● **What you will do**: Could you output each line below exactly as it appears, excluding any pictures?

● **Information provided**:
Segment Open

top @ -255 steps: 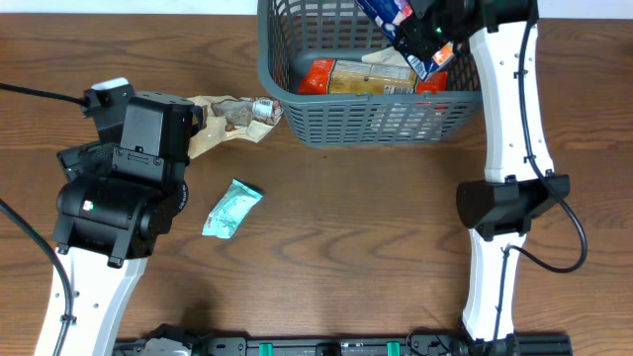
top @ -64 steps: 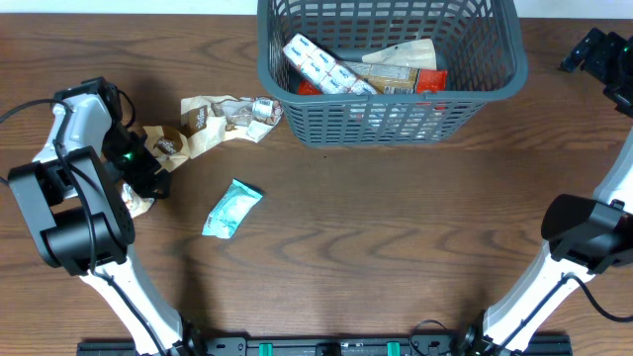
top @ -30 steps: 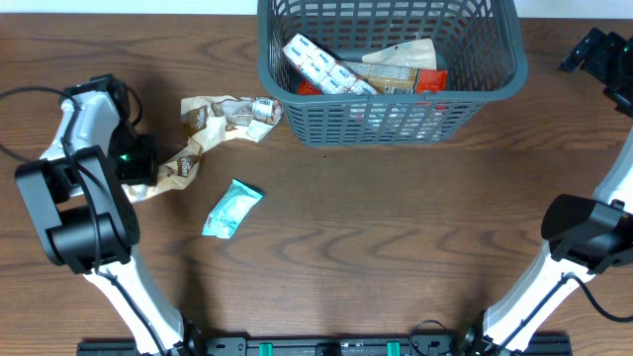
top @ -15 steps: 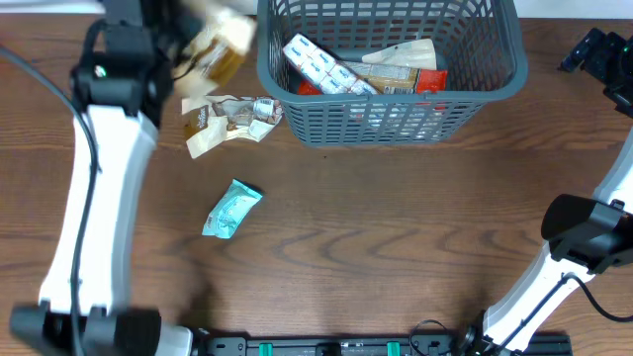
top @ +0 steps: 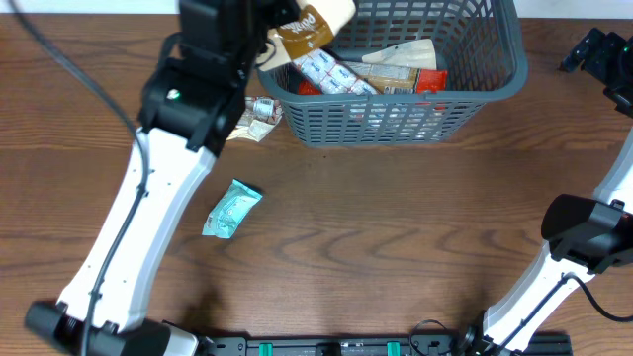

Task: Pack container
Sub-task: 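Lift the tan wrapper with the left gripper and carry it over the basket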

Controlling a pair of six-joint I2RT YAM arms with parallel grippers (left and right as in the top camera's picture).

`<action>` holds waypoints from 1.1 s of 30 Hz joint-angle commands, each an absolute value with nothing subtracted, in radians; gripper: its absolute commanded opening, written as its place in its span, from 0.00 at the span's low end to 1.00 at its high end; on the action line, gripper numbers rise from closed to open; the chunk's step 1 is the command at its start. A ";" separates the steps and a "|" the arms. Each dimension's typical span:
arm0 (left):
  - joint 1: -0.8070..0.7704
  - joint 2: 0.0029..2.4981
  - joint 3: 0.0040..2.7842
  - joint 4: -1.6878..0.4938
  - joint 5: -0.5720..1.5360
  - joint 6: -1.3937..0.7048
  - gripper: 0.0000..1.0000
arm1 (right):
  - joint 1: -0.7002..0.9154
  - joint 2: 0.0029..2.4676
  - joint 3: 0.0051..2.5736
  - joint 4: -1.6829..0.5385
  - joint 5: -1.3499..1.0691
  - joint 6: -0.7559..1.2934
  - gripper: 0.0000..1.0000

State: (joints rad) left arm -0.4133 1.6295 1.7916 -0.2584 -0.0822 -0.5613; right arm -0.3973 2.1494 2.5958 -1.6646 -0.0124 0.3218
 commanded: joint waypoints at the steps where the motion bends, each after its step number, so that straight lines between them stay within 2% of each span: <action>1: -0.417 1.680 1.802 -0.237 -0.059 -0.589 0.06 | -0.391 2.140 2.591 -1.668 -0.020 0.321 0.99; 14: -0.432 1.811 1.802 -0.227 0.065 -0.591 0.06 | -0.391 2.140 2.591 -1.668 -0.020 0.321 0.99; 29: -0.451 1.879 1.801 -0.324 0.068 -0.580 0.06 | -0.391 2.140 2.591 -1.668 -0.019 0.321 0.99; 33: -0.450 1.880 1.801 -0.335 0.059 -0.580 0.13 | -0.391 2.140 2.591 -1.668 -0.020 0.321 0.99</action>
State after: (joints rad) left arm -0.4534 1.8946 1.7901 -0.3405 0.0647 -0.5781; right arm -0.3973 2.1494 2.5958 -1.6646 -0.0124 0.3218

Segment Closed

● **Result of this task**:
top @ -255 steps: 
top @ -64 steps: 
top @ -30 steps: 
top @ -15 steps: 
top @ +0 steps: 

Task: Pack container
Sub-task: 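Lift the tan wrapper with the left gripper and carry it over the basket
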
Controlling a pair of six-joint I2RT YAM arms with parallel grippers (left and right as in the top camera's picture).

`<action>` holds waypoints from 1.1 s of 30 Hz joint-angle commands, each an absolute value with nothing subtracted, in radians; gripper: its absolute commanded opening, written as its place in its span, from 0.00 at the span's low end to 1.00 at its high end; on the action line, gripper numbers rise from closed to open; the chunk's step 1 is the command at its start. A ";" separates the steps and a "|" the arms. Each dimension's typical span:
arm0 (left):
  - joint 1: -0.8070..0.7704
  - joint 2: 0.0029..2.4981
  - joint 3: 0.0040..2.7842
  - joint 4: -1.6878..0.4938
  - joint 5: -0.5720..1.5360
  - joint 6: -1.3937..0.7048
  - gripper: 0.0000..1.0000
arm1 (right):
  - joint 1: -0.7002..0.9154
  - joint 2: 0.0029..2.4676
  - joint 3: 0.0051..2.5736
  - joint 4: -1.6829..0.5385
  - joint 5: -1.3499..1.0691
  - joint 6: -0.7559..1.2934
  - gripper: 0.0000..1.0000

State: (joints rad) left arm -0.4133 1.6295 1.7916 -0.2584 -0.0822 -0.5613; right arm -0.3973 2.1494 2.5958 -1.6646 -0.0124 0.3218
 commanded: joint waypoints at the steps where the motion bends, each after its step number, so that straight lines between them stay within 2% of each span: <action>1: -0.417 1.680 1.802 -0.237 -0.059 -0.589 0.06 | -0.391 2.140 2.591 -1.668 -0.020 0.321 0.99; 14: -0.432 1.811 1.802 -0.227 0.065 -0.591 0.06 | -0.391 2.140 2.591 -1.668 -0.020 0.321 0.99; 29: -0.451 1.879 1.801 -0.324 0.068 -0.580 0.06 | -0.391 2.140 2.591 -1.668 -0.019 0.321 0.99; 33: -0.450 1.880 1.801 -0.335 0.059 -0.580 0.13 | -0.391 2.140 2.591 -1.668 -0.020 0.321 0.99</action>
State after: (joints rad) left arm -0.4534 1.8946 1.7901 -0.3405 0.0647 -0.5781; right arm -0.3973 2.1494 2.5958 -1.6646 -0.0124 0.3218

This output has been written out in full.